## Source data
▼

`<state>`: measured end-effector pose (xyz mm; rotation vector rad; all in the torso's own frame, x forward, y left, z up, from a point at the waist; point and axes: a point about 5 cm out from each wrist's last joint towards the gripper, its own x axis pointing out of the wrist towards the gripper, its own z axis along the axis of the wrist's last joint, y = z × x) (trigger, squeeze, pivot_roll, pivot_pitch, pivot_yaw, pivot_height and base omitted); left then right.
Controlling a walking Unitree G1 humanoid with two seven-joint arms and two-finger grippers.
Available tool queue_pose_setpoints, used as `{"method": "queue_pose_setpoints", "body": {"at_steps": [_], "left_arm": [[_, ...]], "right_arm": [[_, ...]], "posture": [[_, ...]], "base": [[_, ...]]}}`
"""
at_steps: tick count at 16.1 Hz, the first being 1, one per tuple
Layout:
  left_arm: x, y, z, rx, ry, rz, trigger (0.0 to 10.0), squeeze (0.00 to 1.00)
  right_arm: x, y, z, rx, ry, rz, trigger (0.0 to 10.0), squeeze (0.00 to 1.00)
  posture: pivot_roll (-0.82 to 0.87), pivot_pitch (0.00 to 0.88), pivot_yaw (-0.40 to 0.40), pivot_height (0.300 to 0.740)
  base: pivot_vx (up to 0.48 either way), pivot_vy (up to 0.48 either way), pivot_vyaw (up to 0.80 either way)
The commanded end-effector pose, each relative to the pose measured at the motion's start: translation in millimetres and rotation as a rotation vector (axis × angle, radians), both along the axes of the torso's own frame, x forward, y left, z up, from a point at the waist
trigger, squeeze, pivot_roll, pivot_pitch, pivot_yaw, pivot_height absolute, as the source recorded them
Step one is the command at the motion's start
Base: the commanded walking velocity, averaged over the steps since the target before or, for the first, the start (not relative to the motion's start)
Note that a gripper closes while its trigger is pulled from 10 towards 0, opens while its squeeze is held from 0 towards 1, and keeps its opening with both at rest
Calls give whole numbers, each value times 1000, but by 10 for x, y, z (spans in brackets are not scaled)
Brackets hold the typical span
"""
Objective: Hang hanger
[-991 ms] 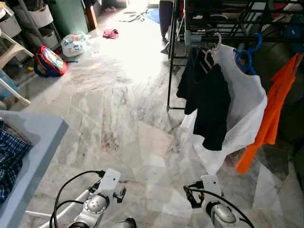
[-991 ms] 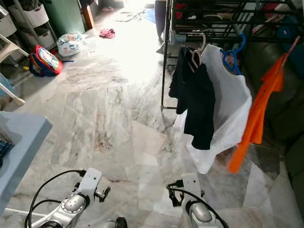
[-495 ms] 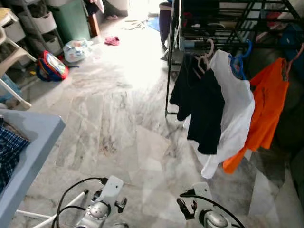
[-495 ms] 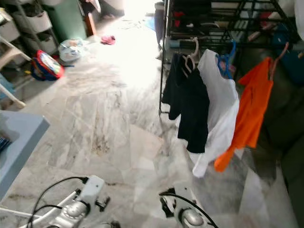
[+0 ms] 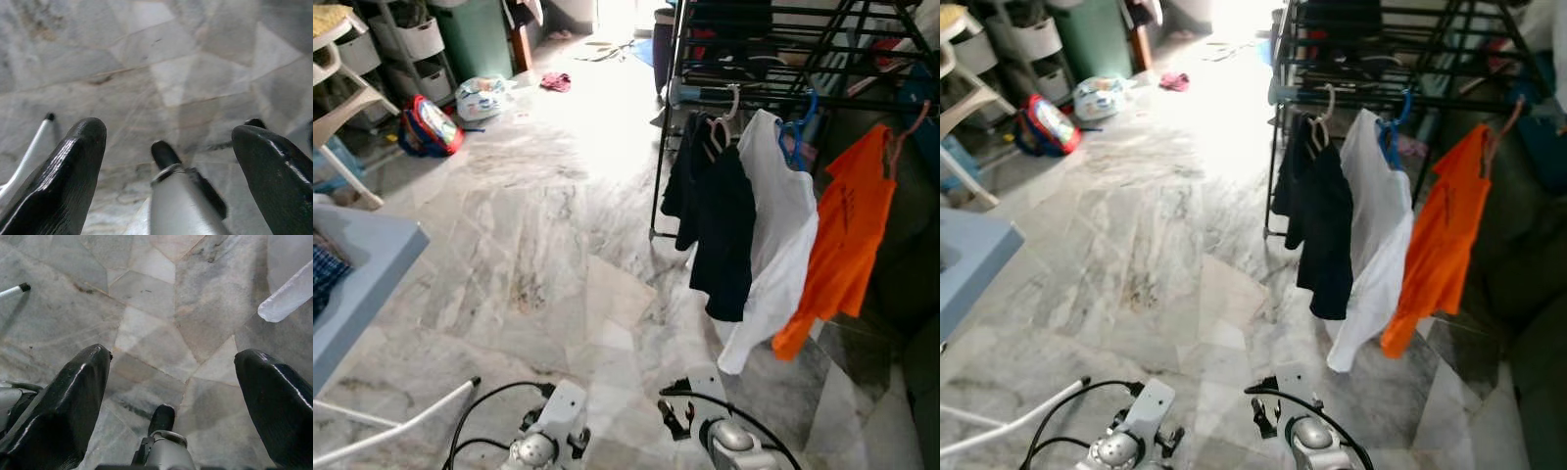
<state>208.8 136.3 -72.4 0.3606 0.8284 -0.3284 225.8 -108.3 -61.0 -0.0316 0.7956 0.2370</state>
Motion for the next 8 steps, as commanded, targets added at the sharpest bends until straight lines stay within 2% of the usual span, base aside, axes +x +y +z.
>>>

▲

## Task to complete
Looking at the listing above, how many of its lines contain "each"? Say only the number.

## Solved problem
3